[Provided material — start]
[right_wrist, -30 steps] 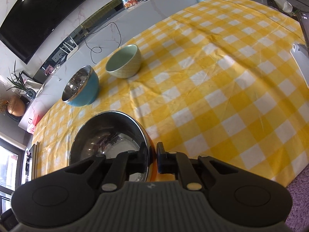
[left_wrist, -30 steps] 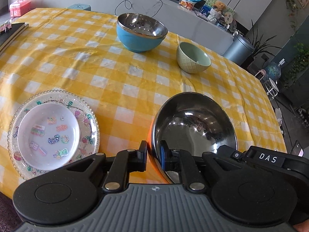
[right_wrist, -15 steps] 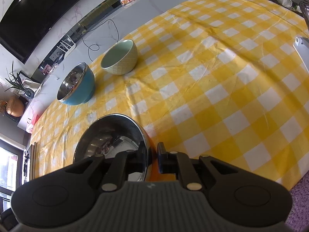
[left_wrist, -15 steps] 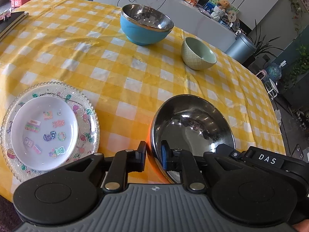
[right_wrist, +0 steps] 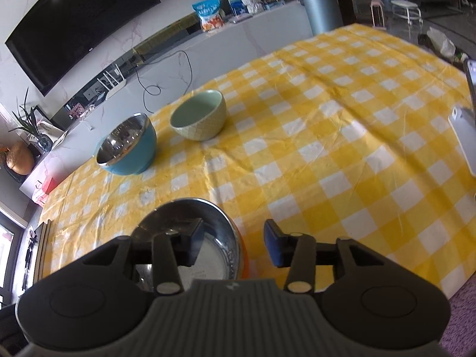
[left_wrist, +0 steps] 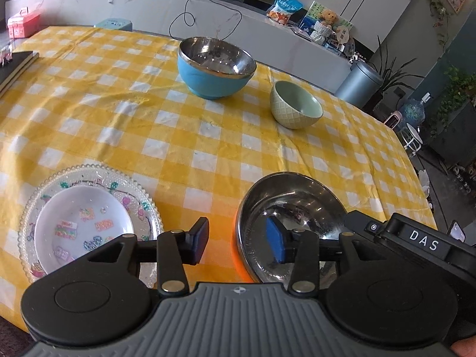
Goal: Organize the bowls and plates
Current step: 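Move both grippers to the rim of the blue steel bowl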
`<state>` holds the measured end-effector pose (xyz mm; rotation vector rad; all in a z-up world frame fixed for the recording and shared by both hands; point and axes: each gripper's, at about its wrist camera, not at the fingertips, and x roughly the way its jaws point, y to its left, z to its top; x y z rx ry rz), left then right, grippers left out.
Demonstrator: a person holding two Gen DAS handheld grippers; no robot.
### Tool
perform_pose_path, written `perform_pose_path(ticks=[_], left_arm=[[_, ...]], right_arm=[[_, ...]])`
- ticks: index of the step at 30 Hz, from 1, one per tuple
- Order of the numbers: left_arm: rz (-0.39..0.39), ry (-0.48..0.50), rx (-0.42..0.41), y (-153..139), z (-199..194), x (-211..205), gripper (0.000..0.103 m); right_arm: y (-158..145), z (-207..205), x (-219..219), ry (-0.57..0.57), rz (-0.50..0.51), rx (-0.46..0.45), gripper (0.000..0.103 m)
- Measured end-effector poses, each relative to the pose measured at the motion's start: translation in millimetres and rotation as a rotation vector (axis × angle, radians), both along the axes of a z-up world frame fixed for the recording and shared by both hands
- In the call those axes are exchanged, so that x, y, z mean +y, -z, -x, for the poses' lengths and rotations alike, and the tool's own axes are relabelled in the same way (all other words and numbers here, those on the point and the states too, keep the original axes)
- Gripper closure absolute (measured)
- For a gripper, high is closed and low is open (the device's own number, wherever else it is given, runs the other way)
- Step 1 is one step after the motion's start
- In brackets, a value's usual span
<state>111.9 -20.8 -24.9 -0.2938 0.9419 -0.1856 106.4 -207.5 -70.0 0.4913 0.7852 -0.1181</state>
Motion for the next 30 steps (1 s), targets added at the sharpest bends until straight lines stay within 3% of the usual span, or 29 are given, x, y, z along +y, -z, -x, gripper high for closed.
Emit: perform_pose_path(ticks=[7,19,30], left_arm=[[-0.044,0.008,-0.037,-17,-4,12,0.050],[-0.091,0.022,-0.067,-31,-32,32,0.050],[-0.119,0.006,-0.095,-39,-88,43,0.050]], right_arm=[[-16,-1,15,-0.044,0.035,-0.068,0.042],[-31,-36,44,-0.087,0.070,-0.081,0.042],[-30,-98,61,-0.147,0.073,-0.091,0.042]])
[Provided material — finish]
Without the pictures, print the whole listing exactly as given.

[right_wrist, -30 steps] 
[left_wrist, -30 steps] 
[right_wrist, -15 steps] 
[left_wrist, -15 steps] 
[right_wrist, +0 steps] 
[left_wrist, +0 steps] 
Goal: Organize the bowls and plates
Current step: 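Move both grippers to the rim of the blue steel bowl
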`<state>` holds the measured end-effector pose (xyz mm; rotation vector rad; all in a z-up world frame fixed for the recording and shared by both hands; point and axes: each gripper's, at about its wrist camera, not at the fingertips, and x roughly the way its jaws point, y to its left, z to its top; x y z rx ry rz), left then right, grippers left out.
Demonstrator: a person holding two Gen DAS handheld grippers; no robot.
### Tool
perform_pose_path, written `perform_pose_path(ticks=[_], left_arm=[[_, ...]], right_arm=[[_, ...]])`
- ticks: index of the step at 30 Hz, from 1, one per tuple
- Order of the numbers: left_arm: rz (-0.39..0.39), ry (-0.48..0.50), rx (-0.42..0.41), y (-153..139), z (-199..194), x (-211..205), gripper (0.000..0.103 m); right_arm: y (-158..145), z (-207..205), x (-219..219), ry (-0.57..0.57), rz (-0.50..0.51), rx (-0.46..0.45), gripper (0.000..0.103 m)
- Measured end-effector poses, each relative to the pose measured at the motion's start: translation in millimetres and rotation as a rotation vector (axis × angle, radians), both along the axes of a z-up world frame fixed for the recording and shared by both hands
- In the call those axes are exchanged, so that x, y, z mean +y, -z, -x, for the poses' lengths and rotations alike, and the tool's own axes are relabelled in the same way (all other words and numbers here, those on the point and the states too, keep the original axes)
- Gripper closure absolute (measured)
- For a gripper, high is closed and low is open (the device's own number, wherever else it is given, runs the other way)
- Step 1 is one step after the motion's start
- In brackets, a value's usual span
<state>111.9 -20.8 -24.9 -0.2938 0.9419 -0.1856 106.4 -207.5 -70.0 0.4913 0.7852 -0.1181</state>
Motion for the next 30 steps (1 s), targets added at the sharpest bends until straight lines stay within 3% of the usual span, or 29 are given, x, y, z along +y, -z, -x, gripper high for closed.
Emit: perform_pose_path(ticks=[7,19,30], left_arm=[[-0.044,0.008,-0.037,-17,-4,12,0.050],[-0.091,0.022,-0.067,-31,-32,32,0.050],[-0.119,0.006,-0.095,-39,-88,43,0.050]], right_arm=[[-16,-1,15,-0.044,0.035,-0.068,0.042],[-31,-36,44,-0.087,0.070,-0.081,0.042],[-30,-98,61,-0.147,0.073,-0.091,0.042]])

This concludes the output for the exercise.